### Task directions
Would you copy the material below word for word, beginning with its first line and ending with the line that contains "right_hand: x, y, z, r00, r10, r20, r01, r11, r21"?

### Input data
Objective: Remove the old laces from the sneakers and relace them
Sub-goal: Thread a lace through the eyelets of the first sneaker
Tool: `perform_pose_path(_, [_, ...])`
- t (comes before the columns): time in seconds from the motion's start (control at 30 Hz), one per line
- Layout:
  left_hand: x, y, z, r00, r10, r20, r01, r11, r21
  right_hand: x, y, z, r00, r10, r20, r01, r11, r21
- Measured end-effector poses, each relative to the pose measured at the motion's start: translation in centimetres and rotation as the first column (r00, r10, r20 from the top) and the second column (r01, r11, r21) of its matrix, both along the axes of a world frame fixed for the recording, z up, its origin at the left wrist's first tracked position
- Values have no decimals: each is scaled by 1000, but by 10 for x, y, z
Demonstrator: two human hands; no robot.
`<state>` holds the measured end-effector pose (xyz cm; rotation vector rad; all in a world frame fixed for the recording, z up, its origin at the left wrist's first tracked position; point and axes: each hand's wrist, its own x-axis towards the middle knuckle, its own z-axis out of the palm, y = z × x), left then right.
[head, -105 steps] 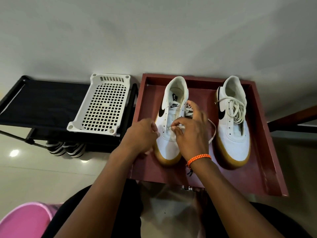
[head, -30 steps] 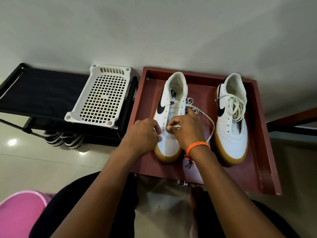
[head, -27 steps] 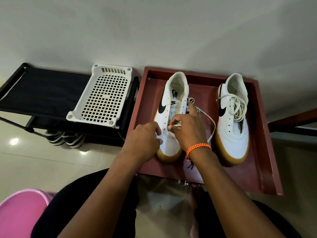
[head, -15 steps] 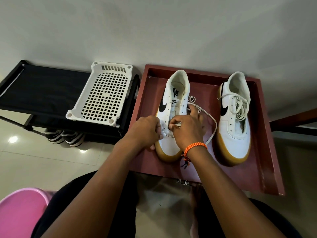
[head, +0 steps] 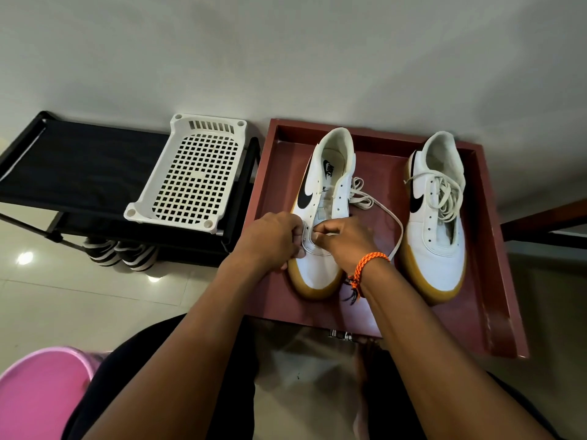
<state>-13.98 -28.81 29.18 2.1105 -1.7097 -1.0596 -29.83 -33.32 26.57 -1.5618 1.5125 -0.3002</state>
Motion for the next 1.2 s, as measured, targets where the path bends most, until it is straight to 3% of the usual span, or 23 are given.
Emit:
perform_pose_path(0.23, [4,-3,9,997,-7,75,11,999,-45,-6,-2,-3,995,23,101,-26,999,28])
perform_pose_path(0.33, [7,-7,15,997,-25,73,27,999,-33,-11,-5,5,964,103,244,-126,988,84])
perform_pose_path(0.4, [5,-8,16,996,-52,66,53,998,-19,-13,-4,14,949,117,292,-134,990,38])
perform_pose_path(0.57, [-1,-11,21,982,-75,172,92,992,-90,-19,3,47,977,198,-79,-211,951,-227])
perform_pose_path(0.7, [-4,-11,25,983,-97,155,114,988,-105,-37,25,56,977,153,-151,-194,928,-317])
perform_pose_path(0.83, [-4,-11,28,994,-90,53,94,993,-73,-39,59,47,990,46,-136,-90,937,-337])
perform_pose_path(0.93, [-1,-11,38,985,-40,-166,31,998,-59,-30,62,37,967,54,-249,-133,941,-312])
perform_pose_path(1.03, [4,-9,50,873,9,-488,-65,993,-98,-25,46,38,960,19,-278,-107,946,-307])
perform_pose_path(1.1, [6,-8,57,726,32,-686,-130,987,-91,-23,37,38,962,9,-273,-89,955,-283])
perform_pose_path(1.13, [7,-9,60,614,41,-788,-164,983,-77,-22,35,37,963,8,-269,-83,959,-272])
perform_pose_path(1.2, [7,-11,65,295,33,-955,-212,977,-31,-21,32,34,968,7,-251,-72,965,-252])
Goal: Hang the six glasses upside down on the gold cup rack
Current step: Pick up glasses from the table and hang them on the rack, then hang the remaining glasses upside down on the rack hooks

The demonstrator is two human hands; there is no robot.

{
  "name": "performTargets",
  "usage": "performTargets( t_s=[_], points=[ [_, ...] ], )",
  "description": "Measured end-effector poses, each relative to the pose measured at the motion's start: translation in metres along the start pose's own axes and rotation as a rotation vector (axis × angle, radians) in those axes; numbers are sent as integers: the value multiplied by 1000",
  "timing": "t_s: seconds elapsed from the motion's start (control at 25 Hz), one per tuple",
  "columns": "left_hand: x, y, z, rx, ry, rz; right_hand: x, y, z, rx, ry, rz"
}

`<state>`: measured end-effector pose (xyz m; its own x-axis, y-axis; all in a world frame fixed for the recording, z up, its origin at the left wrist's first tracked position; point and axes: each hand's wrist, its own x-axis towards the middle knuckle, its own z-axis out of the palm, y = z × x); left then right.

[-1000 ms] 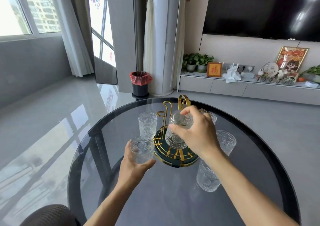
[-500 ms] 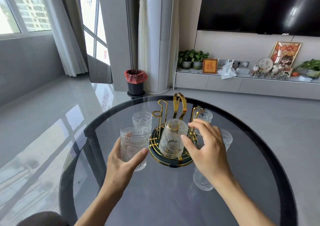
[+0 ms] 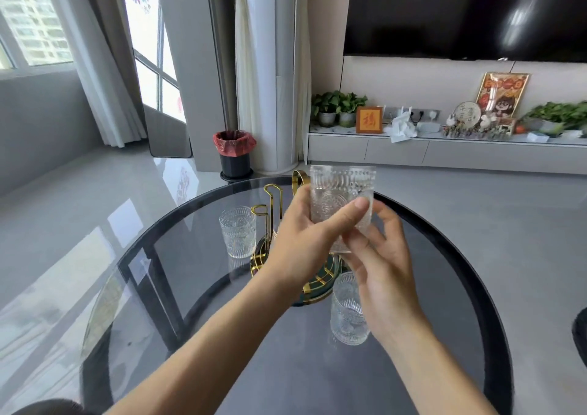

### Solution for this task
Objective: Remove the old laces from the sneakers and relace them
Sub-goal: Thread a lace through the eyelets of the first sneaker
Tool: `perform_pose_path(_, [_, ...])`
- t (comes before the columns): time in seconds from the motion's start (control at 30 Hz), one per line
- Layout:
  left_hand: x, y, z, r00, r10, r20, r01, r11, r21
  right_hand: x, y, z, r00, r10, r20, r01, r11, r21

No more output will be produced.